Source records:
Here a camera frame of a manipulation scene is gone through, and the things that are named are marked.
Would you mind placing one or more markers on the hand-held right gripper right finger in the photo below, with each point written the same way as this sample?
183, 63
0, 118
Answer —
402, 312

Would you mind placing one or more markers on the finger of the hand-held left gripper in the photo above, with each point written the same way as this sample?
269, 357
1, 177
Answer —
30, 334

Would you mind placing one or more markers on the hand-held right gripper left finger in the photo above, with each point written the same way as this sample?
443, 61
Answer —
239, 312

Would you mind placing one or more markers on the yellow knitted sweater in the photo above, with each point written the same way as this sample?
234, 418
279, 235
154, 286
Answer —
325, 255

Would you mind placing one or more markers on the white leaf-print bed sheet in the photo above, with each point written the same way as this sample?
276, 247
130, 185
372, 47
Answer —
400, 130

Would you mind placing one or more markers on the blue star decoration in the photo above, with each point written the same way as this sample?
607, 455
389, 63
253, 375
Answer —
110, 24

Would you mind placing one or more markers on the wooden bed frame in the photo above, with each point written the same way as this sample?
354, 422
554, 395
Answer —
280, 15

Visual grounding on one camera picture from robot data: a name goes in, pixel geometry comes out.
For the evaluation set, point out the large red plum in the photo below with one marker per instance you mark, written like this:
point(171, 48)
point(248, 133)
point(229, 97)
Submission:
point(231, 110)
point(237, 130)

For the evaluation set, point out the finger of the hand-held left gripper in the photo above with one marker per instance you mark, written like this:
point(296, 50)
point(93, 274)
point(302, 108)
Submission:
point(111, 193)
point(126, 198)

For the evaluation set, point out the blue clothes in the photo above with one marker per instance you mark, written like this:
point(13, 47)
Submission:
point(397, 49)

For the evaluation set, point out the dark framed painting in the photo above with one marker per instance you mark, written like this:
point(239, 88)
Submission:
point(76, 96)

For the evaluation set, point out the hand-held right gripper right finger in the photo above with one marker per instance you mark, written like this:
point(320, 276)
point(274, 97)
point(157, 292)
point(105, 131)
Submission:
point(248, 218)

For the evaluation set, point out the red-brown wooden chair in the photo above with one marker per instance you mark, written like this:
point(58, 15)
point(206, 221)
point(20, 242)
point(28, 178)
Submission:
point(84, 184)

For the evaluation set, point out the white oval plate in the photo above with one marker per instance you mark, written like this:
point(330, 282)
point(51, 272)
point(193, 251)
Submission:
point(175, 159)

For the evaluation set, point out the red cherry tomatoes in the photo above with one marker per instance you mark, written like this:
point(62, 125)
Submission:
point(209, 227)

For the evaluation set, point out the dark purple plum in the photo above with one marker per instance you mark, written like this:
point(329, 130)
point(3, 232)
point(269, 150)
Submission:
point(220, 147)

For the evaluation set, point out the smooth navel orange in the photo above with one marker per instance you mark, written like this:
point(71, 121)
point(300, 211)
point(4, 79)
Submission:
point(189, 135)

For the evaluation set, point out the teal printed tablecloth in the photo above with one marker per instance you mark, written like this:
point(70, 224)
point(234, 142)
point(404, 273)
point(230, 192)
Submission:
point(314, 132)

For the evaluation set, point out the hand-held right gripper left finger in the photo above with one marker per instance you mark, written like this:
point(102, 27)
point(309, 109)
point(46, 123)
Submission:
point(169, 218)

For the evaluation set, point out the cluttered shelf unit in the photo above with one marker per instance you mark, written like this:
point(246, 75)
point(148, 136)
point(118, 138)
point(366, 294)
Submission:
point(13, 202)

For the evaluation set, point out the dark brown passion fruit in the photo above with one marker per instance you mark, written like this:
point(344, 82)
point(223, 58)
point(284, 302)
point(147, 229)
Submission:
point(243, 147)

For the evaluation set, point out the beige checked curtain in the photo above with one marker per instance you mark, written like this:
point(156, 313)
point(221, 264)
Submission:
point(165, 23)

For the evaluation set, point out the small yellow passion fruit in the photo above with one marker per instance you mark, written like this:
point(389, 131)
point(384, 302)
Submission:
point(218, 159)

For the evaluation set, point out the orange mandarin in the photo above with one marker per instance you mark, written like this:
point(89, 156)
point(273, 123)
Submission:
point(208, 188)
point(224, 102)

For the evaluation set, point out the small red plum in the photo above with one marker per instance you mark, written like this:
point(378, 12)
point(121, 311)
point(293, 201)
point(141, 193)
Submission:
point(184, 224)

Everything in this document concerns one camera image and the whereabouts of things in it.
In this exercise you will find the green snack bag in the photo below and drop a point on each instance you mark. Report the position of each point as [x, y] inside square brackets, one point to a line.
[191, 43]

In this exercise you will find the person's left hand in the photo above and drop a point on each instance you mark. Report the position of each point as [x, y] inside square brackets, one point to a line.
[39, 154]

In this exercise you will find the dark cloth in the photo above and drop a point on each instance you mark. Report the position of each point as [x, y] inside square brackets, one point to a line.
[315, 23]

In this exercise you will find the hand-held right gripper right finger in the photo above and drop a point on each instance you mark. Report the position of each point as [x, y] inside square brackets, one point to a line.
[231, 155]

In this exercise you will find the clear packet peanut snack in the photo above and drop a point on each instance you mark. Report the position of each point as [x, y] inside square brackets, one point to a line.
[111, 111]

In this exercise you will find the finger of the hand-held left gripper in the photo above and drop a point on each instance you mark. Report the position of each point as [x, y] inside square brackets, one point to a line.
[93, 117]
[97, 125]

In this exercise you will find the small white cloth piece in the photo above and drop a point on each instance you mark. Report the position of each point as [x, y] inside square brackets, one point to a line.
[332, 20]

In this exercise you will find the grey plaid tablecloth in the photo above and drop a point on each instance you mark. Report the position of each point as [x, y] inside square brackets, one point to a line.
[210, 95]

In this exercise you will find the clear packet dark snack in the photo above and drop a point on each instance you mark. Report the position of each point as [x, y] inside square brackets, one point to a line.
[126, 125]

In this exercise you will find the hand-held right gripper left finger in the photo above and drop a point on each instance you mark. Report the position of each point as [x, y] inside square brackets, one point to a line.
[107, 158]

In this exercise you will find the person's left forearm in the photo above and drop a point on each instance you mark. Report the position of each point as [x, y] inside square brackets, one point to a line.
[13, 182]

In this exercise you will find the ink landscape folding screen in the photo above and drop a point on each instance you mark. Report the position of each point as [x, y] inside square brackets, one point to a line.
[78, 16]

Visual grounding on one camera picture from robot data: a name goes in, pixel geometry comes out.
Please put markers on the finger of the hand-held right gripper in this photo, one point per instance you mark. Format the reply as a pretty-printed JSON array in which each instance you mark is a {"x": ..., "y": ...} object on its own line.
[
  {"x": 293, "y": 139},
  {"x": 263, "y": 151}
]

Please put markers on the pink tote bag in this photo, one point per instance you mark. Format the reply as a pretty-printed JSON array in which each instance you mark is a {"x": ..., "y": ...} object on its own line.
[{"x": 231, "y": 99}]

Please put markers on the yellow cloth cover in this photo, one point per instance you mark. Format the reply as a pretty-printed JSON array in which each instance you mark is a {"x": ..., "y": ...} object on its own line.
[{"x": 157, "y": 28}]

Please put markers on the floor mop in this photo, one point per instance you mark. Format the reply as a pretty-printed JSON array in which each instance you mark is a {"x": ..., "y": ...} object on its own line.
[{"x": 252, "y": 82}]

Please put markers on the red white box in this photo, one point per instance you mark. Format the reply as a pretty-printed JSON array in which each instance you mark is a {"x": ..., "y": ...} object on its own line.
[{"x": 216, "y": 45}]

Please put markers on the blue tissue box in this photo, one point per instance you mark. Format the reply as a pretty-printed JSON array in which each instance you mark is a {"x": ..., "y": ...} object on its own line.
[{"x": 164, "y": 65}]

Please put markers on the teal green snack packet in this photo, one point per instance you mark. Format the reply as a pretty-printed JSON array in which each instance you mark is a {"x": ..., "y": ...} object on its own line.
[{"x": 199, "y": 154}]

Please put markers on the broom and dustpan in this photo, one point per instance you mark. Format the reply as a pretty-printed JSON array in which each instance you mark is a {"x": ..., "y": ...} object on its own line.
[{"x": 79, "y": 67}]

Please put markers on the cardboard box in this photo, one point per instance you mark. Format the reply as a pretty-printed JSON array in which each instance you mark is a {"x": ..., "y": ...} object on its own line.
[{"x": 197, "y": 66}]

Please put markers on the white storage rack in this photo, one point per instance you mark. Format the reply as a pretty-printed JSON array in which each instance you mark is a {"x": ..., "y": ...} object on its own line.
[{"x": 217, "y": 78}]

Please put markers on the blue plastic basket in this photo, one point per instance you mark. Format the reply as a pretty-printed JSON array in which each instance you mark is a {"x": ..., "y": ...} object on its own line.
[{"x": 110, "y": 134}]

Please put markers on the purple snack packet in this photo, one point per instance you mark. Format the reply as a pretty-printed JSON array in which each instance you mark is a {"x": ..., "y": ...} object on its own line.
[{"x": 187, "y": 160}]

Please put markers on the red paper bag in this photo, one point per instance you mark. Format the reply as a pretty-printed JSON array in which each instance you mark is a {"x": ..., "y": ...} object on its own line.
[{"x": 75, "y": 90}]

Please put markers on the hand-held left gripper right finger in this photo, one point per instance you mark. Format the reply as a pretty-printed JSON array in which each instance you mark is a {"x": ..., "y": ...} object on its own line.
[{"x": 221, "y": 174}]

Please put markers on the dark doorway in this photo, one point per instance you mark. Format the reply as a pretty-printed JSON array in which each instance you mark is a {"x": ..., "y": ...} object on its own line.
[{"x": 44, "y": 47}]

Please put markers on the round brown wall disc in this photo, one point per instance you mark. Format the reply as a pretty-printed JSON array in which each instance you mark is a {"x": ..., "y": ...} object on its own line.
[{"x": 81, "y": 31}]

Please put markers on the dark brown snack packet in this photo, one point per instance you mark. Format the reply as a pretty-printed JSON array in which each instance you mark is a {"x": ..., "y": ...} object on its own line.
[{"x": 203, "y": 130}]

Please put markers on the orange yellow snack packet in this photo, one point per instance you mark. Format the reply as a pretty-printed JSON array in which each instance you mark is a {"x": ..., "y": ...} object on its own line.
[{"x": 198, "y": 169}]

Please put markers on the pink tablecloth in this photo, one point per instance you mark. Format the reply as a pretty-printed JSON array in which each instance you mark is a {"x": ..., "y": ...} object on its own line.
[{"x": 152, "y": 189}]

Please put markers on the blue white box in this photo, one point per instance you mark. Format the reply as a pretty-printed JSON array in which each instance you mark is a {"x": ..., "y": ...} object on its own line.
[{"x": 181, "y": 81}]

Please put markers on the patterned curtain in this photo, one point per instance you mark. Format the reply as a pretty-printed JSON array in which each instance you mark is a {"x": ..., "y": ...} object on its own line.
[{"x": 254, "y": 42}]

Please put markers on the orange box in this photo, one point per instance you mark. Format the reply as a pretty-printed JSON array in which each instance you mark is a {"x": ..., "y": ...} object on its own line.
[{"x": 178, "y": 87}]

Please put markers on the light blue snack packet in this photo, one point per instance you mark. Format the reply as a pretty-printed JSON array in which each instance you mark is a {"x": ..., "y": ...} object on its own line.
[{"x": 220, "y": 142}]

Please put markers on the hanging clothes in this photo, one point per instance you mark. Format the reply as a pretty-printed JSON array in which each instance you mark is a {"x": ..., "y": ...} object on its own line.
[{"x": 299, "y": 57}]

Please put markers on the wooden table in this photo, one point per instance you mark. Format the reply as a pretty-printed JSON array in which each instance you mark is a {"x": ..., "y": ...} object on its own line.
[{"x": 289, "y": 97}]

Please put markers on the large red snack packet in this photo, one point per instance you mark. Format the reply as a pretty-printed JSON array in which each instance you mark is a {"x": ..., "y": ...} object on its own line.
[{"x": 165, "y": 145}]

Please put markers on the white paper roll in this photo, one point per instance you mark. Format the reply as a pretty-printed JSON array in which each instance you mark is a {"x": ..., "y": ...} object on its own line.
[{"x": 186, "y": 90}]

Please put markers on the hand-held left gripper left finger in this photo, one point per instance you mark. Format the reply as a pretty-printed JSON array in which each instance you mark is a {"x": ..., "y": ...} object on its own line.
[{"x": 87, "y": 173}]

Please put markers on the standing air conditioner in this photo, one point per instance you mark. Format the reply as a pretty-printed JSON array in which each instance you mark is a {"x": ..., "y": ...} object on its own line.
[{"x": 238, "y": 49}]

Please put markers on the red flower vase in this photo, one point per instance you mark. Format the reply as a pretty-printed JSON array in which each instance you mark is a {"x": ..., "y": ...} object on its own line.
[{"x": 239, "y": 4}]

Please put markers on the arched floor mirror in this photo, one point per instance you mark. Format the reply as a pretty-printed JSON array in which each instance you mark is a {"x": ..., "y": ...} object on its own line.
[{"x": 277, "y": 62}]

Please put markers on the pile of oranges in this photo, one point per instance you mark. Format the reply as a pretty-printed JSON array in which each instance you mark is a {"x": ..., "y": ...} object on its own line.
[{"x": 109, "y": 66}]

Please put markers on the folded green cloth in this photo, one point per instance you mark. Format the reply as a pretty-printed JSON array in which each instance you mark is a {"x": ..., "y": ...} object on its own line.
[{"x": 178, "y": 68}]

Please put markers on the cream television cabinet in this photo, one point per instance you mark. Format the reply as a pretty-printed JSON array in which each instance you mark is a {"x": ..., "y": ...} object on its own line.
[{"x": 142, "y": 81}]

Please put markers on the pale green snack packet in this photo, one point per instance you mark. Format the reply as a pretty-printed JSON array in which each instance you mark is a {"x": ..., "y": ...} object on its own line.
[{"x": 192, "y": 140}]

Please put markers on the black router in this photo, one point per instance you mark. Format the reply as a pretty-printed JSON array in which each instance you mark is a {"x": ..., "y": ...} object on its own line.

PROBLEM TO WORK ON.
Nothing but the lines from the one that contains "Please put markers on the folded" through the end of the data above should appear, each reproduced exactly.

COMPLETED TASK.
Please put markers on the folded green cloth in this photo, one point per instance you mark. Format the reply as a pretty-printed JSON array in which each instance you mark is a {"x": ..., "y": ...} object on its own line.
[{"x": 178, "y": 68}]

Please put markers on the cream television cabinet in this photo, one point per instance you mark. Format the reply as a pretty-printed JSON array in which each instance you mark is a {"x": ..., "y": ...} object on its own line.
[{"x": 142, "y": 81}]

Please put markers on the pale green snack packet in this photo, one point per instance you mark. Format the reply as a pretty-printed JSON array in which each instance you mark is a {"x": ..., "y": ...} object on its own line.
[{"x": 192, "y": 140}]

Please put markers on the black router in this photo, one point per instance you mark. Format the reply as a pretty-printed JSON array in which each instance you mark is a {"x": ..., "y": ...} object on its own line.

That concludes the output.